Terry Mahn, Fish & Richardson: While there have only been a limited number of Biologics Price Competition and Innovation Act (BPCIA) litigations to date, it is notable that some biosimilar participants are choosing to dance, but for only half the song. In other words, biosimilar applicants begin the patent dance procedures but waive subsequent steps in the dance. For example, in the Immunex v. Sandoz dispute involving a biosimilar of Enbrel, Sandoz waived its right to receive a statement by Immunex pursuant to 42 USC 262(l)(3)(C) and declared negotiations pursuant to 262(l)(4) and (5) regarding the list of patents to be litigated were unnecessary. Sandoz then insisted Immunex file suit within 30 days. Sandoz behaved similarly in its litigation with Amgen involving its biosimilar of Neulasta.

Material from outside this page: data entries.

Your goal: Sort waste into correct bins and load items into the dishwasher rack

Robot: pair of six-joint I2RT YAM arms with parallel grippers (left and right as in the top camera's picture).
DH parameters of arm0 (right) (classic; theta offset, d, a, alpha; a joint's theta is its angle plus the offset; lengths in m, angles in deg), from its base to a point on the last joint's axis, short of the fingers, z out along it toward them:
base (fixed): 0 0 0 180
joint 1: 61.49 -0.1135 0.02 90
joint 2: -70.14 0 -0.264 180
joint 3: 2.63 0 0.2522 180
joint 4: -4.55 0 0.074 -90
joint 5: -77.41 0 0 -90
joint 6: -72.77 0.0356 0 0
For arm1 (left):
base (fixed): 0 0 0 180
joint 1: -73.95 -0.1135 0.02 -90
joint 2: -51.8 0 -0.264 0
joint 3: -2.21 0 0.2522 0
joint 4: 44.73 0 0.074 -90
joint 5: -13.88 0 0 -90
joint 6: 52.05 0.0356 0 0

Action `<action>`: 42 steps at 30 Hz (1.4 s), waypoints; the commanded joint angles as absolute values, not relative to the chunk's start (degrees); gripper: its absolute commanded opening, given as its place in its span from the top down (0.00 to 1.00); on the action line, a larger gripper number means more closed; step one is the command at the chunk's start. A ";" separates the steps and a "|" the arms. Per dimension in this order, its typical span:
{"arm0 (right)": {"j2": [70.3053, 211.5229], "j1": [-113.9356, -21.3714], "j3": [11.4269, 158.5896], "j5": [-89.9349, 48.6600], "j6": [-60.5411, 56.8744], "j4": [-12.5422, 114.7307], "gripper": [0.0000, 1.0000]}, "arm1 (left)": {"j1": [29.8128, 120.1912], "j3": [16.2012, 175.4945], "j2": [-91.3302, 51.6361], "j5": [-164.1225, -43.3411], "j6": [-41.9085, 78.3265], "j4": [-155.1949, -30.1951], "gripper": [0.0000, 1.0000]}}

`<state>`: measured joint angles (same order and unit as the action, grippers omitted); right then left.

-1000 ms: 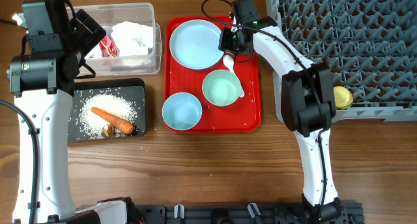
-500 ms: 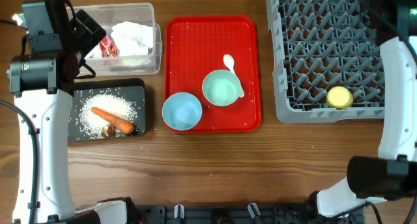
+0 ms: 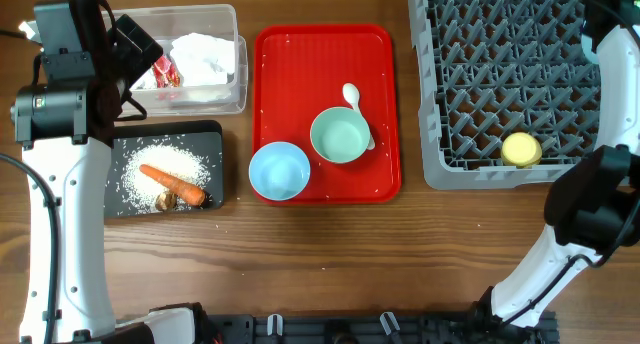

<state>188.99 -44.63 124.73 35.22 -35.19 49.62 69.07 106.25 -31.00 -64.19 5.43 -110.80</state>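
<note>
A red tray (image 3: 325, 54) holds a green bowl (image 3: 340, 136), a white spoon (image 3: 354, 98) against the bowl's rim and a blue bowl (image 3: 279, 171). The grey dishwasher rack (image 3: 490, 74) stands at the right with one yellow item (image 3: 518, 149) in its front row. My left gripper (image 3: 138, 42) hangs at the left end of the clear bin (image 3: 215, 99), apparently open and empty. Only the right arm's links (image 3: 592, 199) show along the right edge; its gripper is out of view.
The clear bin holds crumpled white paper (image 3: 205, 56) and a red wrapper (image 3: 165, 76). In front of it a black tray (image 3: 215, 134) carries scattered rice, a carrot (image 3: 172, 182) and a brown scrap. Bare wooden table lies along the front.
The right arm has shifted: its dark elbow now sits beside the rack's front right corner, where a white link stood. The left arm and all objects are unchanged.
At first a large blue plate lay on the tray, the left gripper was over the clear bin and the right one over the rack. Then the right gripper was at the plate's far rim. Later the plate was gone from the tray and both arms stood at the sides.
</note>
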 commanded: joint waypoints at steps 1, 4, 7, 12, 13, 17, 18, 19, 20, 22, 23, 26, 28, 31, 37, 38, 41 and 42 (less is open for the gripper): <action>191.13 -44.69 124.78 31.52 -37.15 48.77 0.96 | 68.81 106.32 -30.13 -64.30 4.47 -110.65 0.00; 191.44 -44.71 124.78 23.76 -36.52 49.03 0.96 | 68.81 106.32 -30.13 -64.30 4.47 -110.65 0.00; 191.83 -44.76 124.78 21.60 -36.54 49.64 0.96 | 68.81 106.32 -30.13 -64.30 4.47 -110.65 0.00; 192.94 -44.76 124.78 21.56 -36.50 49.84 0.93 | 68.81 106.32 -30.13 -64.30 4.47 -110.65 0.00; 193.40 -45.02 124.78 21.10 -36.50 49.95 0.69 | 68.81 106.32 -30.13 -64.30 4.47 -110.65 0.00; 193.03 -45.50 124.80 18.78 -29.05 49.99 0.00 | 68.81 106.32 -30.13 -64.30 4.47 -110.65 0.00; 192.44 -45.59 124.80 18.04 -28.00 50.27 0.00 | 68.81 106.32 -30.13 -64.30 4.47 -110.65 0.00; 191.02 -45.98 124.80 15.85 -27.27 50.76 0.00 | 68.81 106.32 -30.13 -64.30 4.47 -110.65 0.00; 190.02 -46.27 124.80 13.95 -27.27 51.00 0.00 | 68.81 106.32 -30.13 -64.30 4.47 -110.65 0.00; 184.60 -47.75 124.80 8.97 -25.64 51.61 0.00 | 68.81 106.32 -30.13 -64.30 4.47 -110.65 0.00; 180.95 -48.58 124.80 5.67 -22.58 52.48 0.00 | 68.81 106.32 -30.13 -64.30 4.47 -110.65 0.00; 172.60 -51.01 124.80 -1.13 -6.77 64.59 0.00 | 68.81 106.32 -30.13 -64.30 4.47 -110.65 0.00; 170.93 -52.15 124.80 -2.77 6.06 79.54 0.00 | 68.81 106.32 -30.13 -64.30 4.47 -110.67 0.00; 172.31 -55.16 124.62 -9.52 5.36 88.59 0.00 | 68.81 106.32 -30.13 -64.30 4.45 -110.65 0.00; 174.24 -73.59 124.62 -14.40 -3.95 86.49 0.00 | 68.81 106.32 -30.13 -64.30 4.45 -110.65 0.00; 175.48 -76.10 124.62 -14.42 -3.87 86.47 0.00 | 68.81 106.32 -30.13 -64.30 4.47 -110.65 0.00; 180.20 -82.07 124.62 -15.25 -4.35 86.58 0.00 | 68.81 106.32 -30.13 -64.28 4.47 -110.65 0.00; 182.04 -83.49 124.62 -16.47 -5.55 86.84 0.01 | 68.81 106.32 -30.13 -64.30 4.47 -110.67 0.00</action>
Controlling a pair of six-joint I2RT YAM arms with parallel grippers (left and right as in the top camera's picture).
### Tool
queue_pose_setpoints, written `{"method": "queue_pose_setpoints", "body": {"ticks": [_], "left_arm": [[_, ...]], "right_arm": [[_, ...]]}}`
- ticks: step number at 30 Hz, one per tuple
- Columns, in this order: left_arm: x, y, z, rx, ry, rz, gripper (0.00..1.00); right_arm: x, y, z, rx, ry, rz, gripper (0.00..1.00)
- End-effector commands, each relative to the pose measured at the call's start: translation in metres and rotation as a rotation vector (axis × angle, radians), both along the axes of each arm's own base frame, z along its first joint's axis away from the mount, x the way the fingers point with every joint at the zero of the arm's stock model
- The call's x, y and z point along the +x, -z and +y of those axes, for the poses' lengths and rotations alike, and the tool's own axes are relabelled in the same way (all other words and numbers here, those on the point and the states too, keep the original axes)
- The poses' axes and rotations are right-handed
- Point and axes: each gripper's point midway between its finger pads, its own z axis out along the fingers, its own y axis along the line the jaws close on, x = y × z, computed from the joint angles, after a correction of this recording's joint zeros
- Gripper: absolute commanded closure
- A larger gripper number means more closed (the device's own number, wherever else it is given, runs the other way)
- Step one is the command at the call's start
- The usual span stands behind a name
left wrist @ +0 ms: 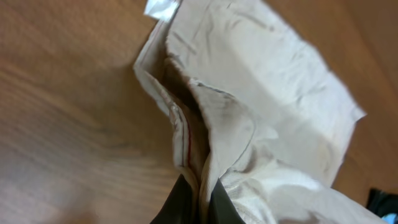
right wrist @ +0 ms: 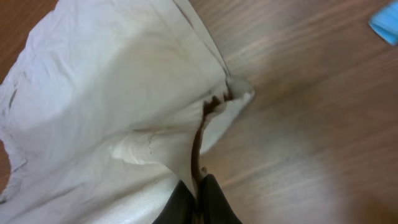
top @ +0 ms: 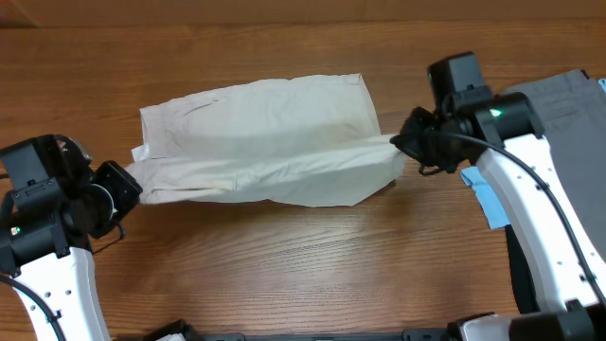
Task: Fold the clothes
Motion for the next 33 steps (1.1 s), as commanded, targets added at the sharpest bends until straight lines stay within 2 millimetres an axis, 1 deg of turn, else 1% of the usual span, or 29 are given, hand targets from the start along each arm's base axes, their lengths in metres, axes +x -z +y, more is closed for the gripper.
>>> {"method": "queue_pose_setpoints", "body": {"ticks": [1, 3, 6, 9, 13, 14, 16, 20, 21, 23, 27, 30, 32, 33], "left_arm": [[0.014, -0.021, 0.009, 0.019, -0.054, -0.083, 0.96], [0.024, -0.021, 0.014, 0.027, -0.057, -0.100, 0.96], [0.032, -0.016, 0.017, 0.026, -0.057, -0.097, 0.96], [0.041, -0.007, 0.021, 0.011, -0.069, -0.077, 0.96], [0.048, -0.001, 0.026, 0.006, -0.082, -0.070, 0.96], [0.049, 0.000, 0.030, 0.018, -0.101, -0.065, 0.96], [0.051, 0.001, 0.035, 0.037, -0.115, -0.068, 0.96], [0.055, -0.001, 0.043, 0.067, -0.140, -0.077, 0.96], [0.056, 0.000, 0.043, 0.069, -0.141, -0.079, 0.96], [0.058, 0.002, 0.048, 0.074, -0.164, -0.074, 0.96], [0.066, 0.006, 0.052, 0.074, -0.168, -0.076, 0.96], [0.077, 0.015, 0.056, 0.068, -0.175, -0.072, 0.96], [0.083, 0.020, 0.059, 0.058, -0.187, -0.069, 0.96], [0.092, 0.025, 0.063, 0.059, -0.189, -0.075, 0.96]], "right_arm": [[0.021, -0.010, -0.002, -0.012, -0.010, -0.081, 0.96], [0.035, -0.016, 0.002, 0.003, -0.009, -0.141, 0.96], [0.044, -0.021, 0.004, 0.014, -0.008, -0.181, 0.96], [0.057, -0.029, 0.010, 0.039, -0.014, -0.241, 0.96], [0.068, -0.039, 0.018, 0.081, -0.028, -0.298, 0.96], [0.070, -0.042, 0.021, 0.098, -0.034, -0.313, 0.96], [0.074, -0.044, 0.023, 0.106, -0.036, -0.330, 0.96], [0.081, -0.048, 0.035, 0.111, -0.057, -0.367, 0.96], [0.082, -0.044, 0.039, 0.106, -0.061, -0.364, 0.96], [0.085, -0.031, 0.048, 0.094, -0.077, -0.340, 0.96], [0.096, -0.004, 0.054, 0.062, -0.081, -0.298, 0.96], [0.109, 0.015, 0.059, 0.060, -0.082, -0.287, 0.96], [0.116, 0.023, 0.062, 0.062, -0.082, -0.290, 0.96], [0.124, 0.027, 0.064, 0.065, -0.082, -0.304, 0.96]]}}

The ability of a party to waive steps of the dance appears to be an attempt to speed up the patent dance process. Regardless of whether or not the Supreme Court finds the patent dance optional or not, it remains unclear how much compliance with the dance provisions is sufficient.

Is there anything biosimilar companies can do to ensure they adequately approach these legal challenges?

Mahn: Work with counsel in advance to determine your strategy going forward, which should take into consideration:

  • Which side of the fence will you be on? If you envision working as a biologics manufacturer one day, your approach may be different. Arguments made from the point of view of an abbreviated biologics license application (aBLA) applicant may be used against you when you are in the position of a BLA holder.
  • Understand how communications from your company — regulatory, Securities & Exchange Commission (SEC) filings, etc. — may clue in biologics manufacturers to the status of your aBLA, triggering lawsuits. For example, a biosimilar applicant may have a duty to inform its shareholders when it files aBLA applications and/or when the FDA accepts such filings for review, which would be a public disclosure. Any other press releases or announcements by the company could also provide information regarding the aBLA.